De Beers: A study of strategic marketing
De Beers must focus on the retail of natural and synthetic diamonds, as its dominance in the area of extraction and distribution leaves little room to expand further, without being sued (again) for abuse. On the way to be better known to the general public: De Beers enjoys worldwide recognition because of its size and power and the company remains relatively unknown to the general public.
De Beers should strive to be better known, by powerful advertising campaigns, including putting forward its alliance with LVMH, which is a benchmark for luxury products in the public eye and finding an icon embodying its brand. This would double the positive outcome for the brand to be better known and improve the poor image that the firm may have (diamond smuggling, etc).
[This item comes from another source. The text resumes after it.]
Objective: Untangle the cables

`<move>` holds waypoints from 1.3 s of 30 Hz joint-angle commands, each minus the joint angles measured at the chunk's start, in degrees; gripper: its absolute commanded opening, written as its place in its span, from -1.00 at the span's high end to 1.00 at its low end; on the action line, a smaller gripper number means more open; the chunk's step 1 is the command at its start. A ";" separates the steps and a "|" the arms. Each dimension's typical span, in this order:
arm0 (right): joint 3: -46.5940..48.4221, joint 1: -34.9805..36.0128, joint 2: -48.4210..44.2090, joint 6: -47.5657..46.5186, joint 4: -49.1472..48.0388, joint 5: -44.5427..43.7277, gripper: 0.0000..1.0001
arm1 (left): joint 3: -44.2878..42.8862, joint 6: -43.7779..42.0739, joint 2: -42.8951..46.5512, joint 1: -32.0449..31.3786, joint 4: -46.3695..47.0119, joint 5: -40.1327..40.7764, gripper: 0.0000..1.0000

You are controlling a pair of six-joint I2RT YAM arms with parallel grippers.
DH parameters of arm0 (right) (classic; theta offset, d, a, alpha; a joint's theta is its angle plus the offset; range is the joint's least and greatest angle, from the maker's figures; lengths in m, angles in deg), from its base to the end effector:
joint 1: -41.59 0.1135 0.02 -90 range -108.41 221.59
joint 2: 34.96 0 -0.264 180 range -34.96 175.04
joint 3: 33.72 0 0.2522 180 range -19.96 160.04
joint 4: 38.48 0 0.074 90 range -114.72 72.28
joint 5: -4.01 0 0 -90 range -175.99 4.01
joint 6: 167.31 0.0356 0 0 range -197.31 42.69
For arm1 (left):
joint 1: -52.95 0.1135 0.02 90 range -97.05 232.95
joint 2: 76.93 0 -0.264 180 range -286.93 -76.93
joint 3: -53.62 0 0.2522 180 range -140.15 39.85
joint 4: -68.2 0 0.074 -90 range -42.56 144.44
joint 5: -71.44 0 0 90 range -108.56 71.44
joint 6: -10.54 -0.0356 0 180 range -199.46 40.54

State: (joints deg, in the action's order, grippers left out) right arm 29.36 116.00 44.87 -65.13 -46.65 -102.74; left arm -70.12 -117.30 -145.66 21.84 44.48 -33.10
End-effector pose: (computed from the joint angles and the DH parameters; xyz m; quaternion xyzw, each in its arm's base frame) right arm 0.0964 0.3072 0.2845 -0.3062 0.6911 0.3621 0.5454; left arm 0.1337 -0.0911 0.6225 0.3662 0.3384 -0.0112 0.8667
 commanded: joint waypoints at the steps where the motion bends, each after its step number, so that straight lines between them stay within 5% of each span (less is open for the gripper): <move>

Also to be better known to the public, De Beers must open outlets in various strategic cities. For example, in France, De Beers diamonds are available in the spring of luxury, but are not present on the Parisian squares on which all reputable jewelers are found. Similarly in China, De Beers is in Hong Kong but not in Shanghai, though the city is growing and attracts people who may be interested in De Beers diamonds. Appropriate behavior: De Beers must also behave in a way that helps deal with the existing competition in the market of jewelry. It must be available to the client (this is starting to be implemented with, for example, the internet can obtain an appointment with a private De Beers jeweler) and must offer products with a level of excellence and incorporate a price policy taking into account for other market players.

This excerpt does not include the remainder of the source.